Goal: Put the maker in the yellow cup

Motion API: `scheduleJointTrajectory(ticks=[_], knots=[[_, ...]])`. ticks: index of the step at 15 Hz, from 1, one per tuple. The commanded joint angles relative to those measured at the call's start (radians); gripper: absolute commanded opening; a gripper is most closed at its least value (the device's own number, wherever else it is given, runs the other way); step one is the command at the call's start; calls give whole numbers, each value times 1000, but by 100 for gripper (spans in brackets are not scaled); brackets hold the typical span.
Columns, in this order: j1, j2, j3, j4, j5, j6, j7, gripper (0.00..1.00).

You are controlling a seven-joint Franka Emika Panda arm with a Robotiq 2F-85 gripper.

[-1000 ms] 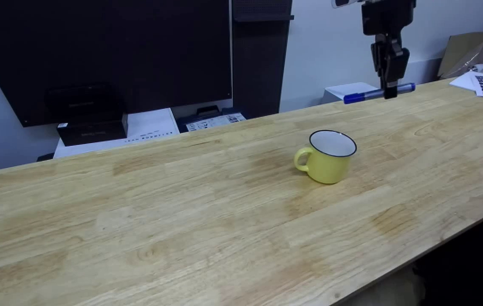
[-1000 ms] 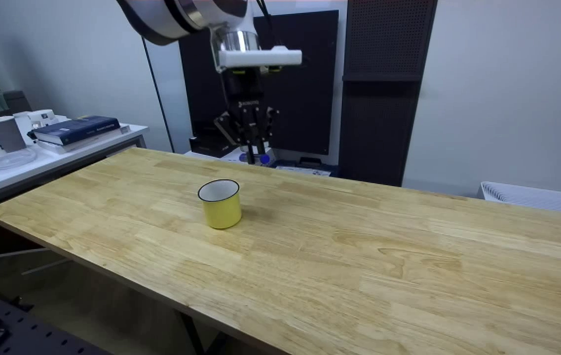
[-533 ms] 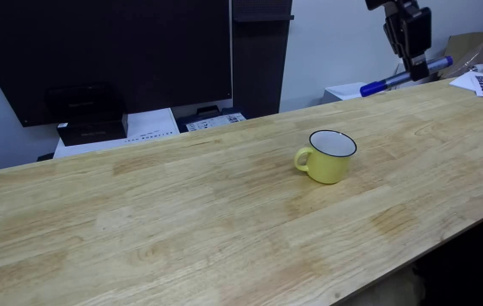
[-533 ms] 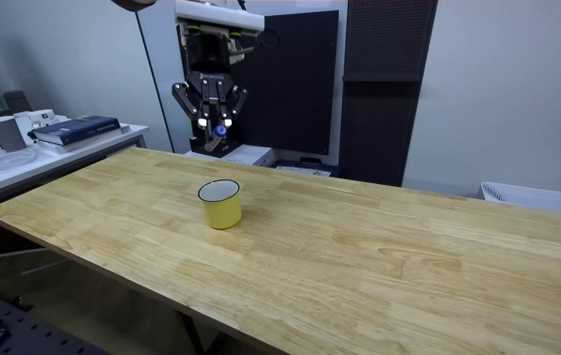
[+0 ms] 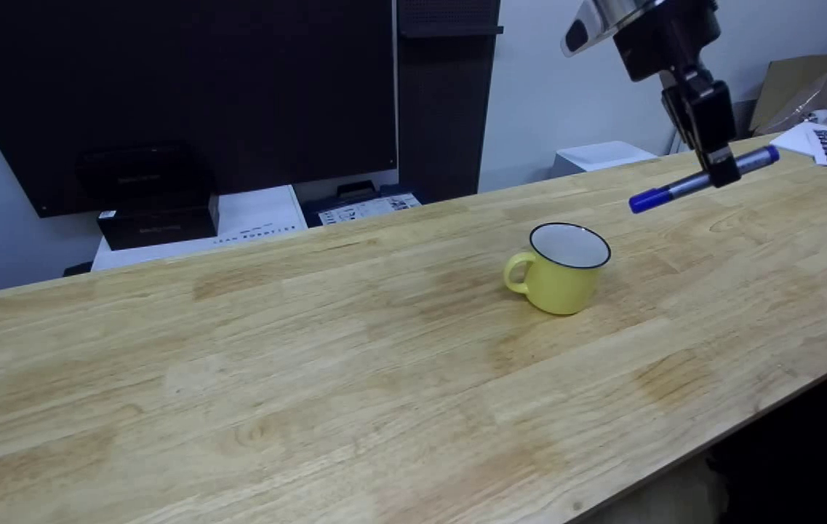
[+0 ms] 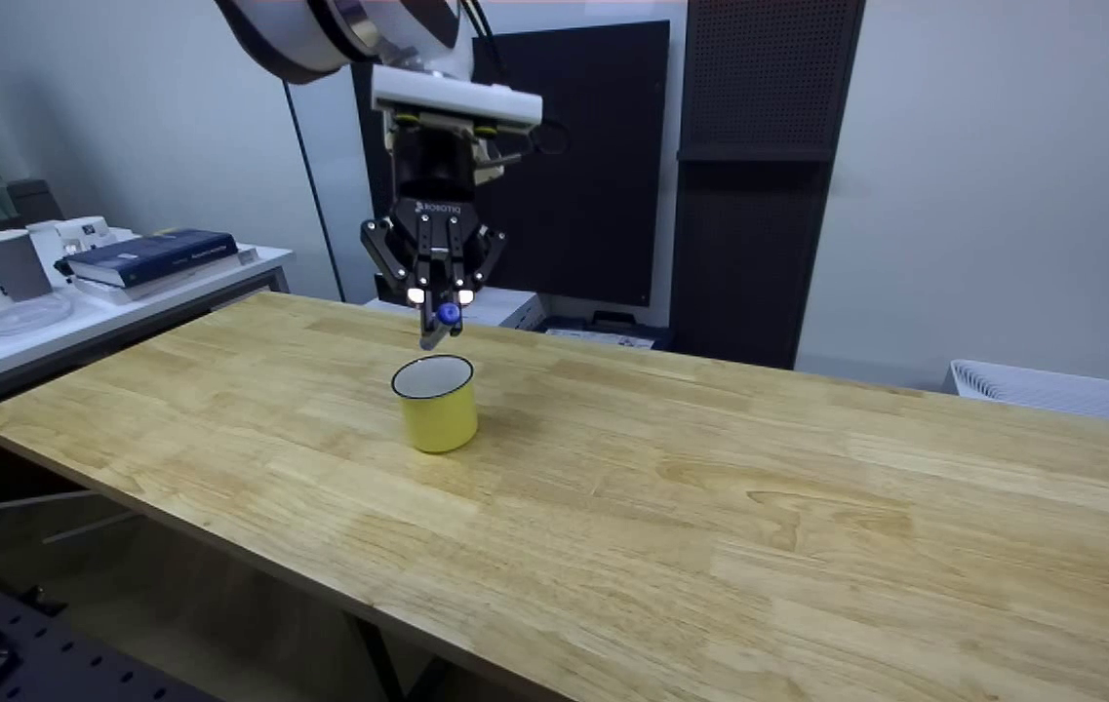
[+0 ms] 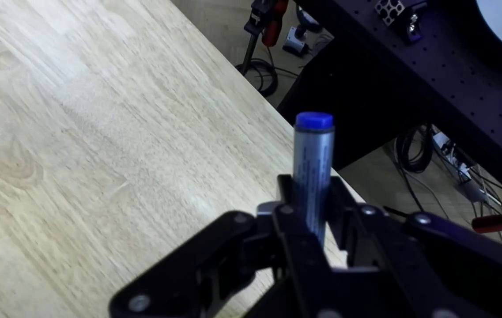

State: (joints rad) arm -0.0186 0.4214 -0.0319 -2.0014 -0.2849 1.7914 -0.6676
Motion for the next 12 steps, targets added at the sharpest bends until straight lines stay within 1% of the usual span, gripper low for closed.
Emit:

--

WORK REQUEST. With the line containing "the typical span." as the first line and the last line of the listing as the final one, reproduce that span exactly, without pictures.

SOLVED EXERCISE.
Motion API: `scheduleJointTrajectory(ticks=[_], knots=[[_, ...]])`. ticks: index of the step at 15 Hz, from 1, one per tuple. The commanded joint angles relative to those measured at the call's start (radians); gripper: absolute commanded opening; a gripper is most closed at its least value (the device's own number, wherever else it is given, runs the other way); step one is the command at the call's start; calls give whole numbers, each value times 1000, but by 100 for gripper (spans in brackets are not scaled); brackets hold the typical span.
Columns, in this order: j1, j2, j3, j4, j5, j6, j7, gripper (0.00..1.00).

You are controlling a seven-joint Franka Emika Panda arm with a Robotiq 2F-85 gripper.

[-1000 ms] 
[-1000 ms] 
[-533 ms] 
[-533 ms] 
[+0 ms] 
[+0 ms] 
[+0 ms] 

State: (joints rad) arm -0.0186 0.4214 -0.0319 -2.0014 -0.2849 1.7914 -0.6676
Motion for the next 12 steps, targets added at the sharpest bends until straight lines stay within 1% of the usual span, gripper low for closed.
Emit:

What this exercise required has been given in full.